Il existe enfin les migrants partis de leur pays en raison des guerres, de difficultés économiques ou politiques. Parmi eux, on parle tout à tour de réfugié, demandeur d’asile ou de sans-papier.

  • Un réfugié est « Toute personne qui, craignant avec raison d’être persécutée du fait de sa race, de sa religion, de sa nationalité, de son appartenance à un certain groupe social ou de ses opinions politiques, se trouve hors du pays dont elle a la nationalité et qui ne peut, ou, du fait de cette crainte, ne veut se réclamer de la protection de ce pays ». Cette définition apparaît dès 1951 dans la convention de Genève. On peut considérer que les chrétiens d’Orient, par exemple, entrent dans cette définition et qu’ils devraient pouvoir bénéficier de ce statut.
  • Le demandeur d’asile est toute personne qui considère que la définition de réfugié lui est applicable et qui demande au pays accueillant de lui accorder ce statut. En attendant que la France statue sur cette demande, le migrant a le droit de rester en France.
  • Clandestins ou sans-papiers : ces termes sont communément utilisés pour désigner des étrangers en situation irrégulière, c’est-à-dire qui ne disposent d’aucun statut ni autorisation leur permettant de rester en France.  On pense souvent que ces personnes ont franchi la frontière de façon illégale, mais en réalité beaucoup de ces personnes sont entrées régulièrement (de façon autorisée) sur le territoire européen : avec un visa de touriste, d’étudiant ou autre, ou encore en déposant une demande d’asile à leur arrivée. En revanche, ils n’ont pas obtenu de droit de séjour, ou bien le statut de réfugié leur a été refusé et ils restent en France alors qu’ils devraient rentrer dans leur pays. C’est ce qui les fait basculer dans la catégorie des « sans-papiers ». Malgré le caractère illégal de leur séjour, les étrangers en situation irrégulière bénéficient de certains droits, comme par exemple le droit d’être soigné grâce à l’aide médicale d’État (AME) destinée à prendre en charge leurs dépenses médicales. Cependant, ils ne sont pas autorisés à travailler.

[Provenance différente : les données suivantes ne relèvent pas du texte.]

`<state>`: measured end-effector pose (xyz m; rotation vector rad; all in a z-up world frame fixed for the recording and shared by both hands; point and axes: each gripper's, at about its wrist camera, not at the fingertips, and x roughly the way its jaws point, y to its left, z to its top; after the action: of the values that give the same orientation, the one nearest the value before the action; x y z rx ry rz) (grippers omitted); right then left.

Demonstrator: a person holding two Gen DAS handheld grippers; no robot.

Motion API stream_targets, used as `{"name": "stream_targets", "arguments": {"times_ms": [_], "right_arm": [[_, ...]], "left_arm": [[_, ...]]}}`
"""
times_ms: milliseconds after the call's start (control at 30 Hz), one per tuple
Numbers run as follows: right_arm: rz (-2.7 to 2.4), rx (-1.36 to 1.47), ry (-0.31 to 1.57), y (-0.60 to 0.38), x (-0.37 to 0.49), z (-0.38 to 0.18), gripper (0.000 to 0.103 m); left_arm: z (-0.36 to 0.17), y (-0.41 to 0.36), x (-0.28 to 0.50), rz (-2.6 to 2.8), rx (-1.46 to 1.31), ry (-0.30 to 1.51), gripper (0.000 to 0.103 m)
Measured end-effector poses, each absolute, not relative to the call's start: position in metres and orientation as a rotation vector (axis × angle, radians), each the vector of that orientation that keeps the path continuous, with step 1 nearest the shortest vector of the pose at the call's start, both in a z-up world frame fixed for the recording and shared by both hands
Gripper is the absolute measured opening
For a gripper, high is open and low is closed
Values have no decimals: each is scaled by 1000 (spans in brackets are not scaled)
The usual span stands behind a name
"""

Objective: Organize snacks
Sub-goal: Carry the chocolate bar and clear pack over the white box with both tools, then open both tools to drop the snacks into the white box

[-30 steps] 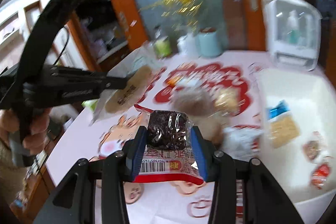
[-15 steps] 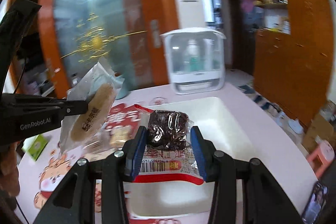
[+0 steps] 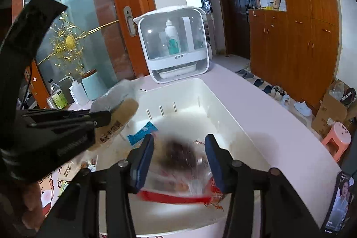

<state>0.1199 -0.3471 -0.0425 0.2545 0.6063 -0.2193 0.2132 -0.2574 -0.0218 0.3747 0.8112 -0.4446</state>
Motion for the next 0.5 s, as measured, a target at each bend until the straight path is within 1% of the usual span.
{"name": "stream_targets", "arguments": {"times_ms": [33, 67, 100, 133, 167, 200, 300, 500], "right_arm": [[-219, 251, 612, -347, 121, -44, 54], [-222, 249, 617, -346, 122, -46, 58], [-233, 248, 621, -346, 123, -47, 60], [-237, 252, 623, -346, 123, -49, 62], [-234, 261, 623, -347, 124, -50, 64], [-229, 282, 618, -348, 123, -50, 66], [-203, 308, 613, -347, 120, -51, 67], [-200, 272, 594, -333, 115, -44, 67]], "left_arm": [[-24, -257, 213, -450, 384, 814, 22], [-26, -256, 213, -449, 389, 816, 29], [-27, -254, 213, -437, 386, 808, 53], [-26, -252, 212, -425, 383, 797, 79], [-23, -249, 210, -402, 381, 775, 83], [-20, -246, 205, -367, 388, 733, 85], [-14, -239, 195, -350, 387, 699, 85], [0, -218, 176, -296, 359, 656, 86]]}}
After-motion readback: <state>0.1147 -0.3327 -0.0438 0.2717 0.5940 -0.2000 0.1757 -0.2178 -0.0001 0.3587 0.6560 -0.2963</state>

  • Pour être tout à fait complet, il faut préciser qu’un migrant peut obtenir l’autorisation de rester en France en dehors du statut de réfugié. C’est le cas, par exemple, lorsque le migrant démontre qu’il a des problèmes de santé graves qui ne peuvent pas être soignés dans son pays d’origine, qu’il a des enfants nés en France et de nationalité française, qu’il a des compétences ou des talents qui peuvent servir à son pays d’origine et à la France.

En conclusion, comment appeler les migrants venus d’Irak et de Syrie qui arrivent en Europe ? Au moment de leur arrivée, on ne peut pas encore les qualifier de réfugiés puisqu’ils n’ont pas encore obtenu ce statut. Mais, ils ne sont pas non plus clandestins, car ils font généralement une demande d’asile dès les premiers jours. Ni réfugié, ni clandestin, ils sont donc demandeur d’asile dans l’attente que la France décide si oui ou non les conditions dans lesquelles ils vivent dans leur pays d’origine leur permettent d’y rester en sécurité. Compte tenu de la situation actuelle, il est à peu près certain que la France accorde à l’ensemble des demandeurs d’asiles irakiens et syriens un statut de réfugié.